PCGP : Quelles sont les conséquences sur le marché de l’épargne ?
X. L. : Je crois que l’épargnant épargnera davantage afin de combler la moindre rentabilité de ses placements. Son objectif étant de conserver son pouvoir d’achat, il privilégie les produits de rente en sacrifiant la liquidité via de l’immobilier de bureau, des fonds de prêt à l’économie ou des produits structurés à risque limité. S’il souhaite conserver sa liquidité, nous mettons en avant notre gestion actions couvertes, des fonds actions à dividende, de la performance absolue ou des solutions de minimum variance afin de ne pas trop perdre dans un monde d’incertitudes. Par ailleurs, je ne crois plus à la France des propriétaires comme voulu dans les années Soixante. Les revenus n’augmentent plus et les taux d’intérêt ne peuvent plus baisser. L’accès à la propriété est difficile dans les milieux urbains denses…

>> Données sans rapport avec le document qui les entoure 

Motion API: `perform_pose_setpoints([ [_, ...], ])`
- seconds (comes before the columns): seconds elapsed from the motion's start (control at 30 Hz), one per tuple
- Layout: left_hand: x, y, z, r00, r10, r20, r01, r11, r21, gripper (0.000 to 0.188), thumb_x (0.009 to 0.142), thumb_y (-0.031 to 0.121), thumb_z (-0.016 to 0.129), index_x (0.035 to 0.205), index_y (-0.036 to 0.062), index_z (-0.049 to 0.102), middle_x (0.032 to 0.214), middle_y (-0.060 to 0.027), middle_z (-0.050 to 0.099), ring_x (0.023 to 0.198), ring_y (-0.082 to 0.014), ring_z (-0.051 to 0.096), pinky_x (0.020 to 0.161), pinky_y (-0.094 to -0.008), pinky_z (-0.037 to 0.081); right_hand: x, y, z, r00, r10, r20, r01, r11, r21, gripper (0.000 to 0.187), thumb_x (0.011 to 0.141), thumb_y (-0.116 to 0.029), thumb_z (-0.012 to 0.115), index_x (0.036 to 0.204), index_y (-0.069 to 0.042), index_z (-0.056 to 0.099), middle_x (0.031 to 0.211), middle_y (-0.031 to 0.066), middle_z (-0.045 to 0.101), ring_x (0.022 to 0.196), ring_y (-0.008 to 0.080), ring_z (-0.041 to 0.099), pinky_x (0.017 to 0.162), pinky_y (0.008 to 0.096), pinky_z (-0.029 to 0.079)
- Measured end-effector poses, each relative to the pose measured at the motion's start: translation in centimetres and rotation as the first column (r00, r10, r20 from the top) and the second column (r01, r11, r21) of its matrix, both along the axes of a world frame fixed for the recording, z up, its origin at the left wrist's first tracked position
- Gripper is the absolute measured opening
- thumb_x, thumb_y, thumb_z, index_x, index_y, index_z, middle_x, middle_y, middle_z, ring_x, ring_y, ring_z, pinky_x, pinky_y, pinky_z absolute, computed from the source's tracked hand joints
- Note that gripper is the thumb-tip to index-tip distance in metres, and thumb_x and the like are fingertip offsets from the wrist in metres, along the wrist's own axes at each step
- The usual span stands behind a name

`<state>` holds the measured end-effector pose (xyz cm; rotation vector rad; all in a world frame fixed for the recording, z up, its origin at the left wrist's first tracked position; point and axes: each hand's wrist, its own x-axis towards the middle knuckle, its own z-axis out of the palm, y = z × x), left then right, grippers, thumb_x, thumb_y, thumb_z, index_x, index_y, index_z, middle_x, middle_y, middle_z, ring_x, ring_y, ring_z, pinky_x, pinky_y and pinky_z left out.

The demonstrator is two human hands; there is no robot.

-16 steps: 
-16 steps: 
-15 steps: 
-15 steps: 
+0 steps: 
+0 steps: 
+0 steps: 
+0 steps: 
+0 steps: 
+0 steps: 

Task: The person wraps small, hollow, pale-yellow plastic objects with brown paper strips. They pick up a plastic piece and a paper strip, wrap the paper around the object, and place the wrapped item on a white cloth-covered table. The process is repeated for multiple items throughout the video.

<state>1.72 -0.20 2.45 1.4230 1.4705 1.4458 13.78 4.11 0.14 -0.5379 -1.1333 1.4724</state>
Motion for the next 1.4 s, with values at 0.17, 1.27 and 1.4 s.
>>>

Parallèlement, les mentalités évoluent : nous passons d’une civilisation de l’usage plutôt que de la propriété. On pourrait assister à l’émergence de baux emphytéotiques ou à la séparation de la propriété dans le temps ou dans l’espace, avec la propriété d’un bien sur une durée déterminée, par exemple cinquante ans qui correspond à l’espérance de vie lors de l’acquisition du premier bien immobilier, et faire du foncier une rente délivrant de 1 à 1,5 %. Des formules de location-accession avec l’achat à terme vont également se généraliser. Il s’agit de décaler dans le temps et dans l’espace la propriété de l’usage, avec le développement de nouveaux modèles économiques. Ce type d’ingénierie financière va se développer et, pourquoi pas, se substituer au contrat en euros, car ils répondront aux besoins des personnes. A moyen terme, l’épargnant va devoir réfléchir selon ses besoins à terme : financement d’une place en résidence senior, soins, services à la personne…
De plus en plus va se développer une épargne visant à satisfaire ces besoins liés à l’allongement de la durée de la vie, car on n’hérite plus au même âge et les retraites seront forcément plus faibles. Des évolutions des techniques juridico-financières apportées par les marchés et l’assurance vont être amenées dans les quinze années à venir. Le financier est là pour intermédier le temps, les risques et les acteurs. Tout cela va se réinventer, mais cela va prendre du temps.
PCGP : Parallèlement, l’univers de l’épargne se digitalise…
X. L. : C’est, à la fois, destructeur et créateur d’emplois. La disruption dans le monde de l’épargne est réelle et s’accompagne d’une pression réglementaire sur le distributeur en voulant lui retirer ses commissions. Or quand on achète une voiture, on rémunère bien le concessionnaire sans lui demander combien il touche ? Attention à ne pas jeter l’eau du bain avec le bébé. Cela appauvrirait le choix de l’épargnant, ce qui n’est pas l’objectif visé.
En France, cela serait une bien mauvaise nouvelle, tant la banque de réseau est déjà peu en architecture ouverte. Les gens n’ont pas une bonne image de leur banque, d’autant plus que le personnel en agence n’est généralement pas beaucoup plus informé aujourd’hui que son client. Alors oui, les robo-advisors vont attirer un certain public, d’autant plus qu’ils vont s’améliorer d’une bonne dose d’intelligence artificielle s’ils sont bien paramétrés. Néanmoins, la satisfaction client ne se mesure pas qu’en numéraire, mais aussi par le service.